EXERCISE INSTRUCTIONS -
Search the records for lines that contain the word "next". Copy them all.

Items from a data source:
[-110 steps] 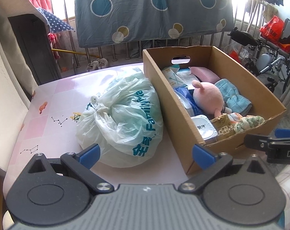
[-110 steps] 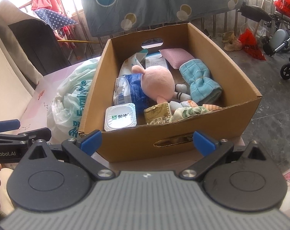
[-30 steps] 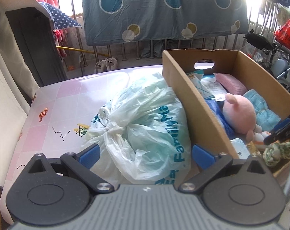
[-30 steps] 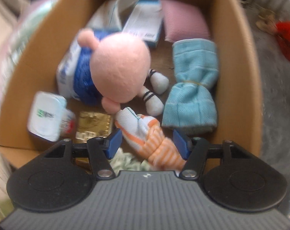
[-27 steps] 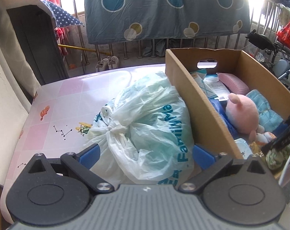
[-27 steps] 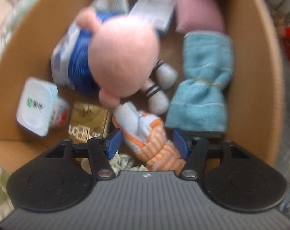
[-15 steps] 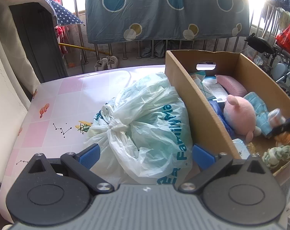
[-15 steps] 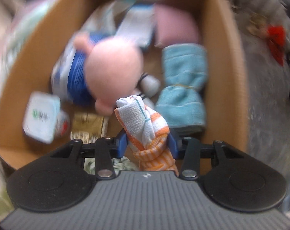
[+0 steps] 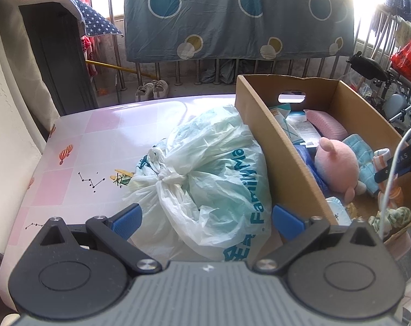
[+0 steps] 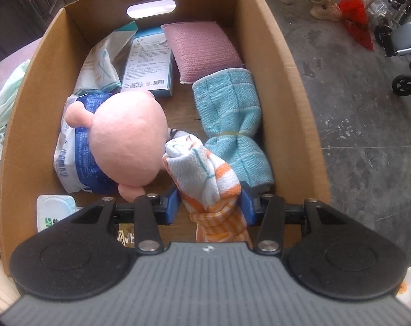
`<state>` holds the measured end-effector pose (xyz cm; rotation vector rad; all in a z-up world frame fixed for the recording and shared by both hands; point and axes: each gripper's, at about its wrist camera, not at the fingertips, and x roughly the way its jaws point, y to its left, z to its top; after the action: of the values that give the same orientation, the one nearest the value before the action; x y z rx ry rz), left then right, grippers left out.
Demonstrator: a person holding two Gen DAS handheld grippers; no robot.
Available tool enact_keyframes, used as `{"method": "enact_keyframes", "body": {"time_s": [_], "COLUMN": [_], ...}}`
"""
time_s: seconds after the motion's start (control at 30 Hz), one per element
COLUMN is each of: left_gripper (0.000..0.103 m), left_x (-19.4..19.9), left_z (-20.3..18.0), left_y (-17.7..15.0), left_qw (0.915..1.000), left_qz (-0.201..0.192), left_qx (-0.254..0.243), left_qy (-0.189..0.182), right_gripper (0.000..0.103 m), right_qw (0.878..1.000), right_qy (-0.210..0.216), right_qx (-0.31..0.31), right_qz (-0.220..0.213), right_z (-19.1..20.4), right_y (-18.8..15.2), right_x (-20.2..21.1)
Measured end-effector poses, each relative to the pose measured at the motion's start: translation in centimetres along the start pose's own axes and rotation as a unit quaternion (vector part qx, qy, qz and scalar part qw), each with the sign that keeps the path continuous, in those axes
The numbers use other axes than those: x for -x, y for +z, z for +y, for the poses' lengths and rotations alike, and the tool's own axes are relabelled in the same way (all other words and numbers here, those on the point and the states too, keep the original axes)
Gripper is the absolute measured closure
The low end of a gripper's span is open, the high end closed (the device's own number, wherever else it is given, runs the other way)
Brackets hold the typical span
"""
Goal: Organize soft objects
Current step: 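Grasp the orange-striped cloth toy inside the box with the right gripper and lift it, then lower the cloth toy beside the teal towel and open the right gripper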
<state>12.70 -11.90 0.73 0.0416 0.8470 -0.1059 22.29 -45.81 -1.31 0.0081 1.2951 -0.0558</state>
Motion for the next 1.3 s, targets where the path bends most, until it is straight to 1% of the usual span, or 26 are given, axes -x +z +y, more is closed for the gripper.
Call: {"method": "enact_keyframes", "body": {"time_s": [0.07, 0.13, 0.17, 0.2, 0.27, 0.3, 0.37, 0.43, 0.5, 0.57, 0.67, 0.8, 0.87, 0.9, 0.93, 1.03, 1.13, 1.2, 1.3], "left_gripper": [0.000, 0.000, 0.000, 0.000, 0.000, 0.000, 0.000, 0.000, 0.000, 0.000, 0.000, 0.000, 0.000, 0.000, 0.000, 0.000, 0.000, 0.000, 0.000], "left_x": [0.0, 0.0, 0.0, 0.0, 0.0, 0.0, 0.0, 0.0, 0.1, 0.1, 0.1, 0.0, 0.0, -0.1, -0.1, -0.2, -0.2, -0.2, -0.1], "left_z": [0.1, 0.1, 0.2, 0.2, 0.2, 0.3, 0.3, 0.3, 0.4, 0.4, 0.4, 0.6, 0.7, 0.7, 0.7, 0.7, 0.7, 0.7, 0.7], "left_y": [-0.1, 0.0, 0.0, 0.0, 0.0, -0.1, -0.1, -0.1, -0.1, -0.1, 0.0, 0.0, 0.0, 0.0, 0.0, -0.1, -0.1, -0.1, -0.2], "left_qw": [1.0000, 1.0000, 1.0000, 1.0000, 1.0000, 1.0000, 1.0000, 1.0000, 1.0000, 1.0000, 1.0000, 0.9999, 0.9999, 0.9999, 0.9999, 0.9999, 0.9999, 0.9999, 1.0000], "left_qz": [-0.001, -0.001, -0.001, -0.001, -0.002, -0.002, -0.002, -0.004, -0.005, -0.005, -0.006, -0.006, -0.005, -0.004, -0.003, -0.003, -0.003, -0.002, -0.002], "left_qx": [0.001, 0.002, 0.002, 0.003, 0.004, 0.003, 0.003, 0.002, 0.003, 0.003, 0.002, 0.006, 0.008, 0.009, 0.008, 0.006, 0.007, 0.007, 0.007], "left_qy": [0.001, 0.002, 0.003, 0.003, 0.004, 0.004, 0.005, 0.005, 0.005, 0.004, 0.007, 0.008, 0.008, 0.008, 0.008, 0.008, 0.008, 0.008, 0.006], "right_gripper": [0.057, 0.052, 0.049, 0.045, 0.042, 0.041, 0.040, 0.038, 0.037, 0.035, 0.034, 0.034, 0.036, 0.037, 0.040, 0.044, 0.046, 0.049, 0.051], "right_qw": [1.000, 1.000, 1.000, 1.000, 0.999, 0.999, 0.997, 0.994, 0.991, 0.988, 0.981, 0.971, 0.966, 0.965, 0.964, 0.965, 0.970, 0.974, 0.982], "right_qy": [-0.002, 0.005, 0.011, 0.017, 0.029, 0.038, 0.073, 0.101, 0.115, 0.113, 0.113, 0.103, 0.090, 0.080, 0.072, 0.065, 0.055, 0.037, 0.026], "right_qx": [0.002, -0.004, -0.007, -0.010, -0.008, -0.008, -0.012, -0.016, -0.007, 0.018, 0.060, 0.121, 0.150, 0.161, 0.169, 0.165, 0.161, 0.155, 0.122], "right_qz": [0.001, -0.004, -0.009, -0.019, -0.037, -0.037, -0.014, 0.031, 0.069, 0.099, 0.144, 0.177, 0.190, 0.193, 0.194, 0.192, 0.174, 0.158, 0.144], "right_z": [0.1, 0.0, -0.1, -0.1, -0.1, -0.1, -0.2, -0.1, 0.1, 0.7, 1.8, 3.3, 3.8, 4.0, 4.2, 3.9, 3.6, 3.4, 2.4], "right_y": [0.4, 0.6, 0.6, 0.6, 0.5, 0.4, 0.1, -0.2, -0.3, -0.5, -0.6, -0.6, -0.7, -0.8, -1.0, -1.2, -1.3, -1.3, -1.0], "right_x": [-0.4, -0.2, 0.2, 0.7, 1.9, 2.3, 2.7, 2.4, 1.9, 1.4, 0.5, -0.6, -1.3, -1.6, -2.0, -2.8, -2.6, -2.5, -2.5]}}
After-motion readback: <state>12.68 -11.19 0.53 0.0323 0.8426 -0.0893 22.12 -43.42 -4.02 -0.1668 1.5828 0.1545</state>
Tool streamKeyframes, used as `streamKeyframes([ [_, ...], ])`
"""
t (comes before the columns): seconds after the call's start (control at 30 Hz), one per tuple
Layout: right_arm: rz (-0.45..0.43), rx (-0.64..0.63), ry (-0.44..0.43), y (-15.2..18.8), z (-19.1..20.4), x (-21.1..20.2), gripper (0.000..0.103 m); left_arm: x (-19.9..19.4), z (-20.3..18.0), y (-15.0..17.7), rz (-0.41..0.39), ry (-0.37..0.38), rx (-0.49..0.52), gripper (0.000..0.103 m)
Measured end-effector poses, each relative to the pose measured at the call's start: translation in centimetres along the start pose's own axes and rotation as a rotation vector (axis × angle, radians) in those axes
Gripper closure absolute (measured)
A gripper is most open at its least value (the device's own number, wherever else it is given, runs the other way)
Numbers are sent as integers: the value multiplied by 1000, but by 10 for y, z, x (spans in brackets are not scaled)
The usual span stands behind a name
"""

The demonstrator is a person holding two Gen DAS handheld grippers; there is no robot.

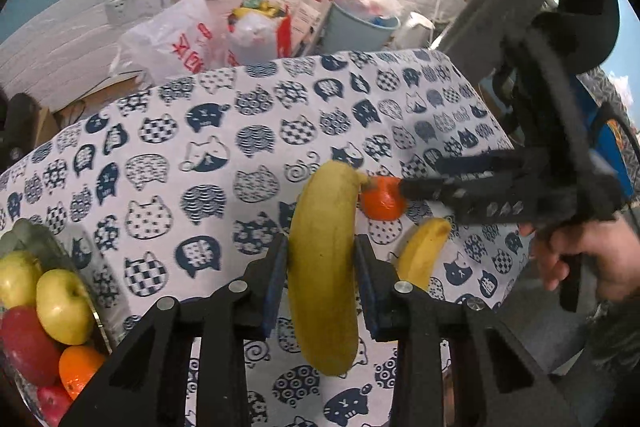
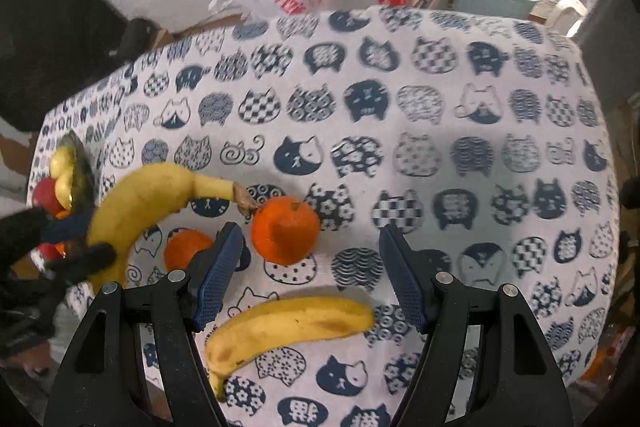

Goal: Organize fruits
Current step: 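Lift the bananas with the left tool while the right tool grasps an orange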

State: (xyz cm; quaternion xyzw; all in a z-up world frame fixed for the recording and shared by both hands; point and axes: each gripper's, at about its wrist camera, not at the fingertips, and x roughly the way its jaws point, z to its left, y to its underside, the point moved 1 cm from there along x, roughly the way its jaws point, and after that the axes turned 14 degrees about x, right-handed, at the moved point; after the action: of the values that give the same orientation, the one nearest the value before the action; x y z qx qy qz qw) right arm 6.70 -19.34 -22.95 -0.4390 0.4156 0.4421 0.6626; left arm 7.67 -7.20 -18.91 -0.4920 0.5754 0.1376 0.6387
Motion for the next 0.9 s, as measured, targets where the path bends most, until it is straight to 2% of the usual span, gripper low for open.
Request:
streamKeyframes([
  [0.13,36,-13,10,2,8,23,31,-2,7,2,-9,-8,-11,70],
  [0.27,66,-15,14,5,10,38,33,8,10,8,15,-7,-8,71],
  [0.3,74,-17,13,6,10,41,35,9,10,9,19,-6,-10,71],
  [0.43,88,-27,11,8,11,46,55,13,19,14,42,18,-50,70],
  [0.57,72,-37,14,8,14,46,56,26,27,23,91,53,-93,68],
  [0.67,54,-36,6,6,14,42,56,34,23,28,119,69,-66,66],
  [0.83,31,-63,18,5,18,33,56,38,11,26,131,47,5,46],
  [0.9,25,-69,21,7,20,29,56,41,8,26,140,20,30,43],
])
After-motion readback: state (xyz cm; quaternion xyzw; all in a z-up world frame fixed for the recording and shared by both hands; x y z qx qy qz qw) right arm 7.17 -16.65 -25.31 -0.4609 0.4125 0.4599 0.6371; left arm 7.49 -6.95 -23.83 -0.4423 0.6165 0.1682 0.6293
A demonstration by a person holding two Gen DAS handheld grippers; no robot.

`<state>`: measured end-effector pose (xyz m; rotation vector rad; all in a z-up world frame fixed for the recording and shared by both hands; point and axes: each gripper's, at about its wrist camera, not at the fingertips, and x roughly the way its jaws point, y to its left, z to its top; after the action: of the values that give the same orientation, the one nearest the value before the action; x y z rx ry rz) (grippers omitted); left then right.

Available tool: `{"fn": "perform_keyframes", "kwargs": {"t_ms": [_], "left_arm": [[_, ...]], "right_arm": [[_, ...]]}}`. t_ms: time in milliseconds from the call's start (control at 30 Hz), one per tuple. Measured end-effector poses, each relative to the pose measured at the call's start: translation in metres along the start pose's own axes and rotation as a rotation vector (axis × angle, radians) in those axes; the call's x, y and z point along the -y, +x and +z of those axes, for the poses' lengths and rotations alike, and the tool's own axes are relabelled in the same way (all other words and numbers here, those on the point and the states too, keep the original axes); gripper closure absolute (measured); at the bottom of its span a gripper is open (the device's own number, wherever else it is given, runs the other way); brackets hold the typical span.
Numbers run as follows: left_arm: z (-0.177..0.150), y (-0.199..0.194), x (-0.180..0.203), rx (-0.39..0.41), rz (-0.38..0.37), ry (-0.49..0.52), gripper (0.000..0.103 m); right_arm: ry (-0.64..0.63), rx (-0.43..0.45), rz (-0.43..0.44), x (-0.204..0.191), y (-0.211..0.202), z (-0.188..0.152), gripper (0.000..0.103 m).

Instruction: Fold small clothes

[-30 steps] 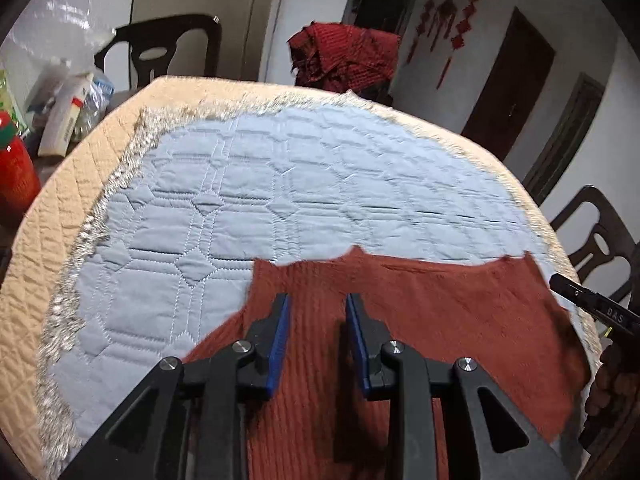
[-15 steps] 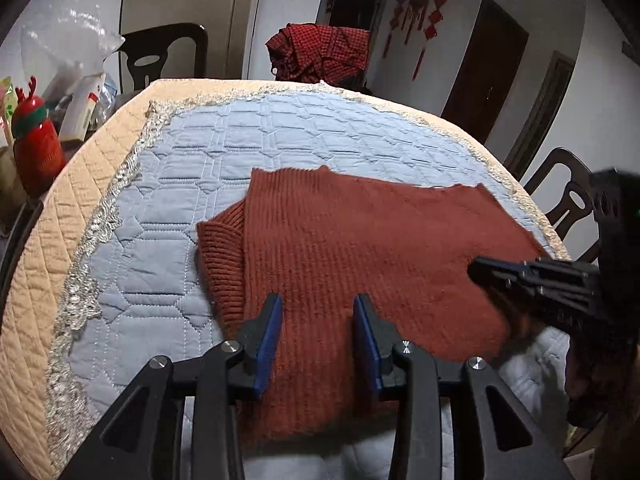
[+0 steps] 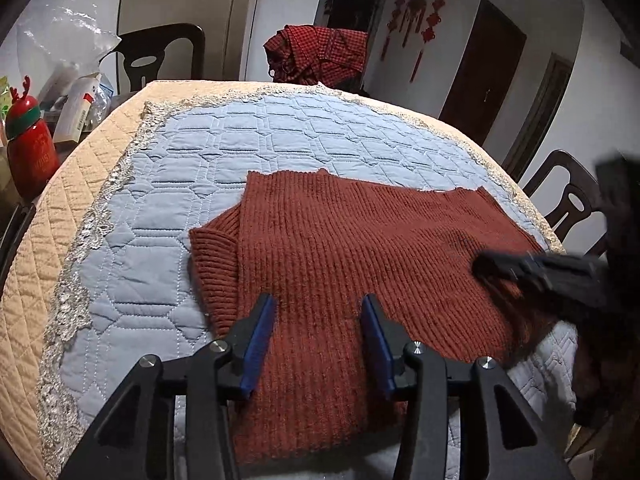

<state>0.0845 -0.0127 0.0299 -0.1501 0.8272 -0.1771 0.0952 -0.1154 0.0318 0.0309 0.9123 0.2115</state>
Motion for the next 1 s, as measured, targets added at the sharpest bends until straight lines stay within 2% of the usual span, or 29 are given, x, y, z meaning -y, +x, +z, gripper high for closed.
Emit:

REPLY -
Motion for the next 1.3 s, targets where the path bends most, until it is straight to 1% of the usual span, or 26 are given, axes -x +z +y, more is closed for the gripper.
Motion for the next 0.9 s, as measured, targets where the path bends most, until it is straight to 2% of the usual span, gripper low for open.
Motion for the next 1 s, as measured, targets added at the sharpest bends until straight lines stay within 2% of the usual span, or 29 are given, x, y, z meaning -y, +x, +z, gripper high for closed.

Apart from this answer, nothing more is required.